[[ MATERIAL PROVIDED, beginning ]]
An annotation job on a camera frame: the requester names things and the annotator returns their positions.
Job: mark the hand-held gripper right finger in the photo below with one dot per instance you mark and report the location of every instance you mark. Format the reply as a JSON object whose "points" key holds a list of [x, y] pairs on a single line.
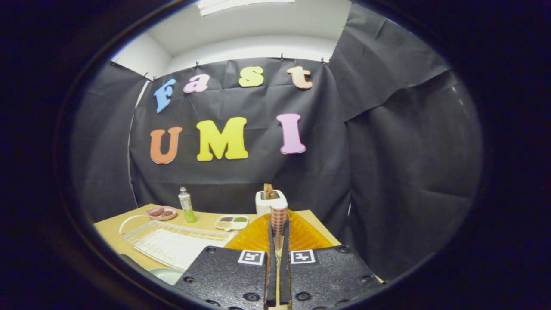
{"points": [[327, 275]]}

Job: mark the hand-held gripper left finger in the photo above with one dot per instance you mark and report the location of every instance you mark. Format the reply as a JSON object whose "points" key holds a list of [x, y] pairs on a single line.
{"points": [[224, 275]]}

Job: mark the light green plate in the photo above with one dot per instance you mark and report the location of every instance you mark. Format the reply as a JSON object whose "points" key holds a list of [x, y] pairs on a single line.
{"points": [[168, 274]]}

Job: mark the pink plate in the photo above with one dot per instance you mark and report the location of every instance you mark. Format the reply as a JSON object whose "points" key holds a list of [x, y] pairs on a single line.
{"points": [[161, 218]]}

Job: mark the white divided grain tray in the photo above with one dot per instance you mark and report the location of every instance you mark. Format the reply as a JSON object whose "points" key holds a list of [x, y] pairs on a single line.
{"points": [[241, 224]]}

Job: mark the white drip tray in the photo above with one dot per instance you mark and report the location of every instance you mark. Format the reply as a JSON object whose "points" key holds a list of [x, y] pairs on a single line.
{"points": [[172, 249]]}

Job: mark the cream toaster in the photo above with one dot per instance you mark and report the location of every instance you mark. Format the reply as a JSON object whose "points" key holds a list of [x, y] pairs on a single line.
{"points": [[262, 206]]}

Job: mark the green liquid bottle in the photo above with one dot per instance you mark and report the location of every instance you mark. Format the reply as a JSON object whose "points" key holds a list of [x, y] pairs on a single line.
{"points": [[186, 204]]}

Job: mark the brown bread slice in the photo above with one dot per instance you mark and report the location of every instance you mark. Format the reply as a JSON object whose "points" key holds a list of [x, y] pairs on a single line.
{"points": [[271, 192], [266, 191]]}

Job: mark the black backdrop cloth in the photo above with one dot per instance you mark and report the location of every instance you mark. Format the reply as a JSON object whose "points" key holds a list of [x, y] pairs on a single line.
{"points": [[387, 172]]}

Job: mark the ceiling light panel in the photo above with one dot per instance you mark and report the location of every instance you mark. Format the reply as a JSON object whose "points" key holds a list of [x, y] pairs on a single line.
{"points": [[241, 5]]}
[[ MATERIAL PROVIDED, end ]]
[[ MATERIAL PROVIDED, beginning ]]
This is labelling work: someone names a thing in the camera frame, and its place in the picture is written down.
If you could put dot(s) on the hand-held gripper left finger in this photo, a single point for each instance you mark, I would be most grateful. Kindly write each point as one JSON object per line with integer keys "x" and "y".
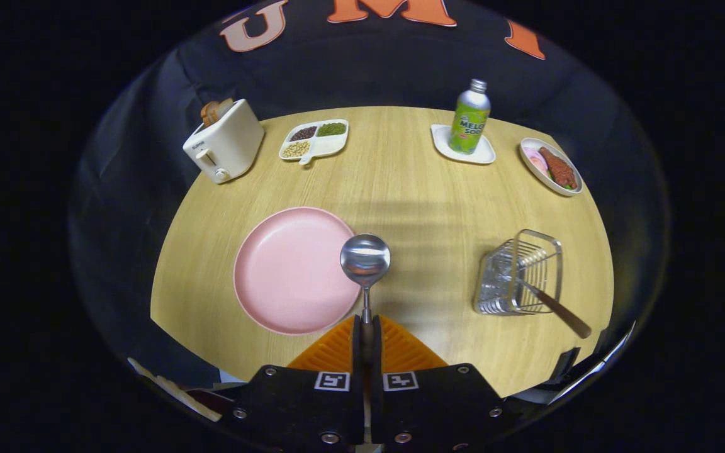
[[ MATERIAL PROVIDED, end ]]
[[ MATERIAL PROVIDED, beginning ]]
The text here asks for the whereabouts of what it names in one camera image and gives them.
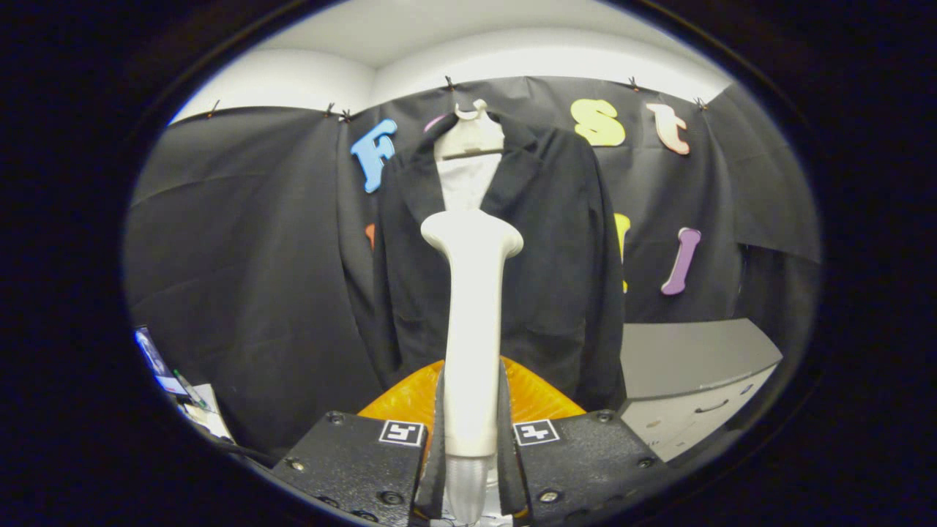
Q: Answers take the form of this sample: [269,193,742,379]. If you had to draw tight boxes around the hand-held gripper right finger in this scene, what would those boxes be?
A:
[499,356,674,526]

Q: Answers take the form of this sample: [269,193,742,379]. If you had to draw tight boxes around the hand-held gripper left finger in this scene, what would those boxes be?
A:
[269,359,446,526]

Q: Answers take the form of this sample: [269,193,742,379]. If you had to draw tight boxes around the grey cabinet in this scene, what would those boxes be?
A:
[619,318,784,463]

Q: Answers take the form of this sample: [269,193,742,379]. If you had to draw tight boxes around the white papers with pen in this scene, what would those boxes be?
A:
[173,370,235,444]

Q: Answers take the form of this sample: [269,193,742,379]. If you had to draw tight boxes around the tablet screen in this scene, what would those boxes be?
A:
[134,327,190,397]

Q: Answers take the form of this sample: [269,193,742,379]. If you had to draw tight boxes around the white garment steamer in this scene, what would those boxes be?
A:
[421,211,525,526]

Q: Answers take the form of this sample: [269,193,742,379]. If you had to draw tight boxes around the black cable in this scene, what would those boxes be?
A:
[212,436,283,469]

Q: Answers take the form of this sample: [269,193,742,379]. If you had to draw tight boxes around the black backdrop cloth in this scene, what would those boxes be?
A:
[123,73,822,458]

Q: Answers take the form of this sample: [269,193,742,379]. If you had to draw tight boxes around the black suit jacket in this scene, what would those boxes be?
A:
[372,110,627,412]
[[ MATERIAL PROVIDED, end ]]
● EXERCISE REQUIREMENTS: Wherever the word "frame" turns up in a line of the entries above, copy that line.

● RESULT BELOW:
An annotation job on a camera frame: the requester names things and the annotator returns their positions.
This is labelling work: someone names a thing in the camera frame, and its place in the picture is written down.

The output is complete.